The EMDB-SFF Read/Write Toolkit (sfftk-rw)
optional arguments:
-h, --help show this help message and exit
-V, --version show the sfftk-rw version string and the supported
EMDB-SFF Read/Write version string
Tools:
The EMDB-SFF Read/Write Toolkit (sfftk-rw) provides the following tools:
EMDB-SFF Read/Write Tools
convert converts between EMDB-SFF formats
view view file summary
tests run unit tests
Interconversion¶
As a data model, EMDB-SFF is file format agnostic. However, EMDB-SFF files are currently expressed as either
XML, HDF5 and JSON (textual annotations only). sfftk-rw
allows interconversion between these formats.
Use the convert
utility to carry out interconversions:
sff convert file.sff
By default all sfftk-rw
converts to XML except when it receives to HDF5.
For a full description of how to perform format interconversion, please see the guide to format interconversion.
Developing with sfftk-rw
¶
We have designed sfftk-rw
to be easy to integrate into existing applications but are also open
for suggestions on how to improve the developer experience. Please consult the guide to developing
with sfftk-rw or peruse
the API documentation.
As a brief example, you can handle EMDB-SFF files using the SFFSegmentation
class:
import sfftkrw as sff
# read from a file
seg = sff.SFFSegmentation.from_file("file.sff")
# or create one from scratch
seg = sff.SFFSegmentation(name="some segmentation", primary_descriptor="three_d_volume")

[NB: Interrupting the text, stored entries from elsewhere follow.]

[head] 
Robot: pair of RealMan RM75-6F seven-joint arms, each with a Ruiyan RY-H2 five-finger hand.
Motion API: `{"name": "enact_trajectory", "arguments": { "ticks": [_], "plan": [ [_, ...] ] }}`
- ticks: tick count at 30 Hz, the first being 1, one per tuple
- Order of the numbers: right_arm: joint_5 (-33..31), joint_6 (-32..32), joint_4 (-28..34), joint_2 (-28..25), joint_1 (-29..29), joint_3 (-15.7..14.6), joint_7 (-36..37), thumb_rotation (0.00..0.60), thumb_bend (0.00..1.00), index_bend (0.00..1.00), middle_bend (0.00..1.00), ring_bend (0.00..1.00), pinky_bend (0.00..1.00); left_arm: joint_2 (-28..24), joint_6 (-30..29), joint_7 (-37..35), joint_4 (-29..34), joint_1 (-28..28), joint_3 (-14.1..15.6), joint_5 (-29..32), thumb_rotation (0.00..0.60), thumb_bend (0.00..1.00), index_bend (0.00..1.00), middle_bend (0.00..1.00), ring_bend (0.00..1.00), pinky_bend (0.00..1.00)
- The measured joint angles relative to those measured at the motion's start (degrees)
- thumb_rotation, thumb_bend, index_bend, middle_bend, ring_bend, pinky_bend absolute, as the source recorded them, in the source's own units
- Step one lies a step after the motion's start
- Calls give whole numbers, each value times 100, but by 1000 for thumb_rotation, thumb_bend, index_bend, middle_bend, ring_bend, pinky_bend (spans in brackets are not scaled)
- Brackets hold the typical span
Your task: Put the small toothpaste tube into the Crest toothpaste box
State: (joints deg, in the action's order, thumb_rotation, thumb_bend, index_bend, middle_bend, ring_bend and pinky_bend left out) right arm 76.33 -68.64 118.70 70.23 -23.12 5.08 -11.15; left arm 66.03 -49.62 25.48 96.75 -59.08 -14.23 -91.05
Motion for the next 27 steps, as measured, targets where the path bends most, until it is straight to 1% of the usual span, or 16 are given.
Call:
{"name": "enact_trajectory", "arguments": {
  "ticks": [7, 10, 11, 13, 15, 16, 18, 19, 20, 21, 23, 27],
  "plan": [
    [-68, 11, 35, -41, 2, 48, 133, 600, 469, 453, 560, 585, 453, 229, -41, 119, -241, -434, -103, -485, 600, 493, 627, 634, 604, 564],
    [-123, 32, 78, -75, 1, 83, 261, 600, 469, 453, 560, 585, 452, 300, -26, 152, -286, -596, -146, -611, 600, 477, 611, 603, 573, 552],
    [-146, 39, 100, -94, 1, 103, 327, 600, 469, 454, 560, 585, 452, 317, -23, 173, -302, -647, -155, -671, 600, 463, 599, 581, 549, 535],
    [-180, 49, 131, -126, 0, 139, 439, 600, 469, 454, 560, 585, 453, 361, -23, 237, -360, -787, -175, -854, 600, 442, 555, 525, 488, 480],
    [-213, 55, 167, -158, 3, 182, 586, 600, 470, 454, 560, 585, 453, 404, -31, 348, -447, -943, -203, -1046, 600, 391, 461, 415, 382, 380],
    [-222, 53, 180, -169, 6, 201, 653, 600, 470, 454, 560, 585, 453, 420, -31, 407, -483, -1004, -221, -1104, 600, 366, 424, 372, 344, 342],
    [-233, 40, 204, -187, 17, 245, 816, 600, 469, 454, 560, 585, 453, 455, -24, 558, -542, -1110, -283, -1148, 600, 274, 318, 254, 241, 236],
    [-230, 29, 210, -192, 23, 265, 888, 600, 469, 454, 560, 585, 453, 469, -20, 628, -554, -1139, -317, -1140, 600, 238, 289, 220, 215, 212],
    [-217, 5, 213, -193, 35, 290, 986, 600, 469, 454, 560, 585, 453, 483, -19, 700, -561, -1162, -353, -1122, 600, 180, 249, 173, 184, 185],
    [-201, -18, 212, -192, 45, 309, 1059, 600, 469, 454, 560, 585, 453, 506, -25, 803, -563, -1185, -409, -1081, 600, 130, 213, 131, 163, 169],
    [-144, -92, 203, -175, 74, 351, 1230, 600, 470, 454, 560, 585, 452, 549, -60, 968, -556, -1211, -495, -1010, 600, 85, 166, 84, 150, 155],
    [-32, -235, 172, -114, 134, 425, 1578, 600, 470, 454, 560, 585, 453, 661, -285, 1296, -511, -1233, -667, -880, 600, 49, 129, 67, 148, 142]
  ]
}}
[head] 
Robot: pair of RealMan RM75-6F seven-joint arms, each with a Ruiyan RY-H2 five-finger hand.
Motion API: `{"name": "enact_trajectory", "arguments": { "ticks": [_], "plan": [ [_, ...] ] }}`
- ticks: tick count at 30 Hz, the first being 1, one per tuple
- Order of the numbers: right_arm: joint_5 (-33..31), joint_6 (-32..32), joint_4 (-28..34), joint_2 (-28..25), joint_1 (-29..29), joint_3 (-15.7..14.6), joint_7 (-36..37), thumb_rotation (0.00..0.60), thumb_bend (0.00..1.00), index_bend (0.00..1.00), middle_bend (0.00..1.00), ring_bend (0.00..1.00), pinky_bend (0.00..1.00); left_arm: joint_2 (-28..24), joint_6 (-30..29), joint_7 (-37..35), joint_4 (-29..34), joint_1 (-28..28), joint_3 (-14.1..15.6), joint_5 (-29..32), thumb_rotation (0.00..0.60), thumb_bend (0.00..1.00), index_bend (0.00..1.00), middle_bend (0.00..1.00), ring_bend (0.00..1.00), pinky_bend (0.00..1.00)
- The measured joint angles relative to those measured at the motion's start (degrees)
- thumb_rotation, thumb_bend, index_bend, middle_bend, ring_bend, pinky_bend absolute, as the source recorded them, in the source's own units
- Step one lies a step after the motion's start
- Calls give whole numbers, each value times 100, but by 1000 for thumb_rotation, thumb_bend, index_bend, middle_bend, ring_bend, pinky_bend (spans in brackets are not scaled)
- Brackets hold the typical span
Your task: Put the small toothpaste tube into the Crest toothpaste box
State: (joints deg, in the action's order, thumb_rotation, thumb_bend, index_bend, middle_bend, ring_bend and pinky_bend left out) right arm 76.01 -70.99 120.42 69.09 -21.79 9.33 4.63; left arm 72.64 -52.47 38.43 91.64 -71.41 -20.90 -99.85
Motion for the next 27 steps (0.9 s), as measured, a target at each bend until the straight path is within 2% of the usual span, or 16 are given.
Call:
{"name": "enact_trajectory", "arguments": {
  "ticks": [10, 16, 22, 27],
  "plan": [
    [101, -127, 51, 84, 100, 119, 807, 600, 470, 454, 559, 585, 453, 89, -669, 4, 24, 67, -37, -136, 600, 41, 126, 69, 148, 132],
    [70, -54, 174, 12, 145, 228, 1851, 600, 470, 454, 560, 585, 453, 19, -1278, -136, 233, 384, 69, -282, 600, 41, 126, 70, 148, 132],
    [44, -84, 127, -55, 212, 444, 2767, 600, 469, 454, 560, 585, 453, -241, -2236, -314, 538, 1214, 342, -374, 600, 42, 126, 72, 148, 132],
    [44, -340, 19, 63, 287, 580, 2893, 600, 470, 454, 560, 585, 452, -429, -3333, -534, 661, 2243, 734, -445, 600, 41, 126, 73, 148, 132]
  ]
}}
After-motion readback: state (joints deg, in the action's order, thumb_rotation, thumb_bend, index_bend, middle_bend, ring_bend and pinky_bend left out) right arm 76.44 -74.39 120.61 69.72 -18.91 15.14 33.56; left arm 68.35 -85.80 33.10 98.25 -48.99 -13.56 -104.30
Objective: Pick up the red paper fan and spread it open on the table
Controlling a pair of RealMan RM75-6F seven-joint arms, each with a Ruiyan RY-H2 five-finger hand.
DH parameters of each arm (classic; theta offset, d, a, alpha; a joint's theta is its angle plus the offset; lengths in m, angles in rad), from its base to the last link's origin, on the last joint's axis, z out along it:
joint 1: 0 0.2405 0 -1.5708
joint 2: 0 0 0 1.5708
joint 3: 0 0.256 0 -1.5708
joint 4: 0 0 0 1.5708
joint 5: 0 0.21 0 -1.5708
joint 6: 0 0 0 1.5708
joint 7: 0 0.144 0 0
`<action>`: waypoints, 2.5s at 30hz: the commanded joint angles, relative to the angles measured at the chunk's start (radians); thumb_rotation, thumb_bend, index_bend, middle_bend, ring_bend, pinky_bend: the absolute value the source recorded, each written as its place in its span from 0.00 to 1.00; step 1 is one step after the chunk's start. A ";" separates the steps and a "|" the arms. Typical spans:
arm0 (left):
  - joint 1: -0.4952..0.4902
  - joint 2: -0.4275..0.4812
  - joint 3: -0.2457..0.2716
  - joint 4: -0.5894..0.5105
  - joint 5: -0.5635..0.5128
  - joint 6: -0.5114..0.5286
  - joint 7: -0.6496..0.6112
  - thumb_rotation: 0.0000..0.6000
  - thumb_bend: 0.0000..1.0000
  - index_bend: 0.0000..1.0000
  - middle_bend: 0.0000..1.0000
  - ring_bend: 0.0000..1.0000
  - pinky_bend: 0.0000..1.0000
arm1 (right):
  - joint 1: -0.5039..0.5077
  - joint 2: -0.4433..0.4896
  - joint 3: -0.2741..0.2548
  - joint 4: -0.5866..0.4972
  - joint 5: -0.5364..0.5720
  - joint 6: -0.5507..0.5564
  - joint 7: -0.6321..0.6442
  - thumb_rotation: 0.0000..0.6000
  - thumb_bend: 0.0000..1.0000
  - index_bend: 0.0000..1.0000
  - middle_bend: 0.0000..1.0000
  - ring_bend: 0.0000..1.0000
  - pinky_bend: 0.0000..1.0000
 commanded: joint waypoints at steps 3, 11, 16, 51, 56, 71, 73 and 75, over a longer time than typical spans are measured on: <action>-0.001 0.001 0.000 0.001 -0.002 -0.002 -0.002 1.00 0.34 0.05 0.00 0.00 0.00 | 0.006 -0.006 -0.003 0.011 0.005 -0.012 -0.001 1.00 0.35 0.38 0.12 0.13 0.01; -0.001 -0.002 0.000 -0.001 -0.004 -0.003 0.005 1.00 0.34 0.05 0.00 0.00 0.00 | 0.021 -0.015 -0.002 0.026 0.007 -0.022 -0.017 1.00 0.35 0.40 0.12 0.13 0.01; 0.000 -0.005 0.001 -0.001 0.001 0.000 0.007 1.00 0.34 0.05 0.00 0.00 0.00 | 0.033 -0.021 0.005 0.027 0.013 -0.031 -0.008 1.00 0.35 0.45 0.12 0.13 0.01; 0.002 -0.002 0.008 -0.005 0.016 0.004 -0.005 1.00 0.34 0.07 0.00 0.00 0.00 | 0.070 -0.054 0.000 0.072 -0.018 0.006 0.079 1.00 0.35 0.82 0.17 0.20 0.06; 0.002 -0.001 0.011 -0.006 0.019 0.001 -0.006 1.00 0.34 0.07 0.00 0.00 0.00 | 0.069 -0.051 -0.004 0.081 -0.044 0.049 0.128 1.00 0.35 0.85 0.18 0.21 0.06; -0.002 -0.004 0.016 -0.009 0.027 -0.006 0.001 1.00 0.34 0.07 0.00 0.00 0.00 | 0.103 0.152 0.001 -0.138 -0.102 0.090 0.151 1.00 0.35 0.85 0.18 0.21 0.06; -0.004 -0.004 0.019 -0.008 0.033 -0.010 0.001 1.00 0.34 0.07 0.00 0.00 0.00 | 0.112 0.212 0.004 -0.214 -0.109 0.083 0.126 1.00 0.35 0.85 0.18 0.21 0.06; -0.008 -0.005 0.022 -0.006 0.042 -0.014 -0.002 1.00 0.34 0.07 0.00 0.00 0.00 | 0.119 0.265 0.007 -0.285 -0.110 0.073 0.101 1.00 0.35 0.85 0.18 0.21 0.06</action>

# then create relevant attributes
seg.name = "My segmentation"
seg.software_list = sff.SFFSoftwareList()
seg.software_list.append(
sff.SFFSoftware(
name="sfftk-rw",
version="0.5.0",
processing_details="Used the command line utility to convert segmentation"
)
)
# export by specifying the name of the output file for auto format detection
seg.export("file.hff") # HDF5